Nonlinear resonance of rotating solar-sail membrane under solar thermal and pressure excitations

This study explores the nonlinear resonance of a rotating solar sail membrane exposed to time-varying solar thermal and solar radiation pressure. The sail membrane is modeled using a cantilever membrane, applying the von Kármán theory for membrane large deflection. The membrane’s nonlinear equation is derived by employing the Lagrange equation while accounting for excitations from solar thermal and radiation pressure. The equation is solved via the Rayleigh-Ritz method. The bifurcation diagram of membrane motion is applied to reveal membrane resonance responses under different solar sail rotating frequencies.
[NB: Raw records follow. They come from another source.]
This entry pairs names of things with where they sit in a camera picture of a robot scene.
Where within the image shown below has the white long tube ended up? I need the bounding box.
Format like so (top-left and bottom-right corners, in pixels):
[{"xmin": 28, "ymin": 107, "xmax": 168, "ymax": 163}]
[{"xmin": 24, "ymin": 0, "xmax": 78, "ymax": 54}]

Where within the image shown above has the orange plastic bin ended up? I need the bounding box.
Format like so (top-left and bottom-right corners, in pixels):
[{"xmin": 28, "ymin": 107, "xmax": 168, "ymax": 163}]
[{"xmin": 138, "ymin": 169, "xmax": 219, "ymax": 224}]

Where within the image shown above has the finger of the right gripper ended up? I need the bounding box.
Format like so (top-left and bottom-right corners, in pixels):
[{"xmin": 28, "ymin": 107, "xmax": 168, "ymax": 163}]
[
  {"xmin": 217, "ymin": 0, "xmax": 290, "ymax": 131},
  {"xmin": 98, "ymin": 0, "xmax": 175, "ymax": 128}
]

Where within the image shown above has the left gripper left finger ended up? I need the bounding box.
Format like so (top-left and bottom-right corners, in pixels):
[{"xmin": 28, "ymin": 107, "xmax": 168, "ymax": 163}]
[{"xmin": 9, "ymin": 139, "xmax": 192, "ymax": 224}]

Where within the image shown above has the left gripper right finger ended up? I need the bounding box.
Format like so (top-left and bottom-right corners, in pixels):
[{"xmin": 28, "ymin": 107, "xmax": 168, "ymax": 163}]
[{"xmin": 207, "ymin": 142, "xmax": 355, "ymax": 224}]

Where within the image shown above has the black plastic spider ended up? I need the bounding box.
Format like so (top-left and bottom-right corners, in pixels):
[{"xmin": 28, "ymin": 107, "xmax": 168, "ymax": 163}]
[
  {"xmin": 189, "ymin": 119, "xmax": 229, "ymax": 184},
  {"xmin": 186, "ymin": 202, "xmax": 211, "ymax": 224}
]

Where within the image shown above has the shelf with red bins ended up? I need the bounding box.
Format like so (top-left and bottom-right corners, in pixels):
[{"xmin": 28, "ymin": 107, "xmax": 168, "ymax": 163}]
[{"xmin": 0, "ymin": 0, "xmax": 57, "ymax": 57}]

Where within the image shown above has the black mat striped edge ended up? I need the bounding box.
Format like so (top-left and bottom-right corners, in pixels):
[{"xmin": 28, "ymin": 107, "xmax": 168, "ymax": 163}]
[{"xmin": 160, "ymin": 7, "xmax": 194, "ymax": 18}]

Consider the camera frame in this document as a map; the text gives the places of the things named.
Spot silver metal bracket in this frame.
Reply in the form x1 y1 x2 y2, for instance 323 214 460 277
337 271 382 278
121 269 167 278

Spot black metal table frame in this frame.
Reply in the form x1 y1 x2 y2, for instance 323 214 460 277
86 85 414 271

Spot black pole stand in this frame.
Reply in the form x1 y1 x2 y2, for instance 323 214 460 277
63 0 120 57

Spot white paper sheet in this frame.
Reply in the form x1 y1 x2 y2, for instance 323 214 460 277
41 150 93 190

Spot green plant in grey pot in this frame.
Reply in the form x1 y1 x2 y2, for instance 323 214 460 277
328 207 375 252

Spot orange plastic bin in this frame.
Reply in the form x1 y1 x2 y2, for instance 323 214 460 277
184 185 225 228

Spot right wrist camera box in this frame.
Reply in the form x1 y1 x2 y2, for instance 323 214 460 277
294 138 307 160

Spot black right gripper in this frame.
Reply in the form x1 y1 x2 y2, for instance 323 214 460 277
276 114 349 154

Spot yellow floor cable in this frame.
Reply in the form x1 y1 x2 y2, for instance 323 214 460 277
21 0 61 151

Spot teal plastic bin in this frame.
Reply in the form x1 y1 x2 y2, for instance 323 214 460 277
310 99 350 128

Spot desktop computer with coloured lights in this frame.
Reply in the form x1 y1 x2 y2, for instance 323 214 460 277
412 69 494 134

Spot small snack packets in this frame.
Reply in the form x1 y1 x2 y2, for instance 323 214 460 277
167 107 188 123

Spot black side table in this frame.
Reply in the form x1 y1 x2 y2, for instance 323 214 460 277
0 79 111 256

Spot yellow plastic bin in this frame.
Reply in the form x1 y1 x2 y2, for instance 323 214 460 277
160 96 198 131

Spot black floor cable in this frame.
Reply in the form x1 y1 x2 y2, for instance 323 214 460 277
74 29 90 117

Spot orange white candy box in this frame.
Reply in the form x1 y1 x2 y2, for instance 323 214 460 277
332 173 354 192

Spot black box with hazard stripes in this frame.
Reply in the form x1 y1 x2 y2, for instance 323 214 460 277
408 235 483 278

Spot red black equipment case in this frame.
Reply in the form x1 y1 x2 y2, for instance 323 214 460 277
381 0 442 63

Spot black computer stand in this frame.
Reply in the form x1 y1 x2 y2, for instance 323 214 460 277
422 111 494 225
The displacement time history, phase portrait, Poincaré map, frequency spectrum, and the largest Lyapunov exponent are used to study nonlinear vibrations that occur near resonance regions. The results indicate that time-varying thermal loading excites membrane motions with multiple natural frequencies by the parametric resonance mechanics, leading to the onset of membrane chaotic motion. The membrane’s primary resonance is stimulated in harmonic oscillation by the time-varying radiation pressure. The divergence instability caused by thermal excitation is also illustrated by comparing the membrane’s vibration amplitude with and without thermal excitation. The membrane’s nonlinear vibration characteristics vary significantly with solar illumination angles, the membrane’s thermal expansion coefficients, and structural damping.